For the first six months of 2019, sales amounted to $1.10 billion, versus $1.06 billion for the corresponding period last year. Acquisitions contributed sales of $11.5 million, while the currency conversion effect had a positive impact of $36.4 million. Excluding these factors, sales decreased approximately $6.4 million, or 0.6 per cent.
Operating income reached $122.4 million, or 11.1 per cent of sales, compared with $106.5 million, or 10.0 per cent of sales last year. Net income totalled $81.7 million, or $1.18 per diluted share, versus $71.2 million, or $1.03 per diluted share last year.
On April 1, 2019, the company completed the acquisition of substantially all of the assets of Shelburne Wood Protection Ltd. (SWP), located in Shelburne, Ont. The SWP plant is specialized in the treatment of residential lumber. The total consideration for the acquisition was approximately $9.2 million of which $8.5 million was financed through the company’s syndicated credit facilities and $0.7 million was recorded as a balance of purchase price. The balance of purchase price bears no interest, will be paid to the seller in two equal amounts on the first and second anniversary of the transaction and was recorded at fair value using an effective interest rate of 3.31 per cent. The SWP acquisition has been accounted for as an acquisition of a group of assets.
CEO to step down
On July 15, 2019, the company announced that Brian McManus has made the decision to step down as President and CEO, effective Oct. 11, 2019. Until such date, McManus will work closely with management and the Board to ensure a smooth transition. Upon McManus’ departure, Eric Vachon, Senior Vice-President and CFO, will be serving as interim CEO. Vachon is a 12-year veteran of the company, whose prior roles have included Director, Treasury and Financial Reporting, Vice-President Finance, U.S. Operations and Vice-President and Treasurer since joining Stella-Jones in 2007. Vachon will retain his CFO responsibilities during the interim period. A special committee of the Board of Directors has been formed to conduct a search for the company’s next CEO and will be considering both internal and external candidates.

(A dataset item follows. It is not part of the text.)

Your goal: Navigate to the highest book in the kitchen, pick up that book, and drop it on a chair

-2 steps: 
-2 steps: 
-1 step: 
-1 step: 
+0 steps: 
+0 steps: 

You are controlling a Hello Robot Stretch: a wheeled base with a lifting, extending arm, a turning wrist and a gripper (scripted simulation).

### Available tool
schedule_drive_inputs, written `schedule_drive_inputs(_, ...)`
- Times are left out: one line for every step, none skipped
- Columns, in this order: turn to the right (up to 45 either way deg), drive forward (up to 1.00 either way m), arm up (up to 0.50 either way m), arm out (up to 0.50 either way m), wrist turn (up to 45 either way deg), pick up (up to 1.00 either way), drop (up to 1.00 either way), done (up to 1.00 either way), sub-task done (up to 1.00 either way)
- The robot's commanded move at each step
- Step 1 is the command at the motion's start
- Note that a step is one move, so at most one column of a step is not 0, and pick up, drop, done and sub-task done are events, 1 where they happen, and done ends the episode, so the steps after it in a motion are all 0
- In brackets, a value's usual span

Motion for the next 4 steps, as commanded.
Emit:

The general outlook remains unchanged from last quarter. Management expects higher year-over-year sales, based on current market conditions, the current level of lumber prices and assuming stable currencies. This increase is driven by stronger pricing for railway ties and utility poles as well as increased market reach for the utility pole product category. Management also expects improved year-over-year margins on a consolidated basis. Higher margins will be primarily driven by increased pricing and volume for railway ties coupled with improved product mix and demand for utility poles.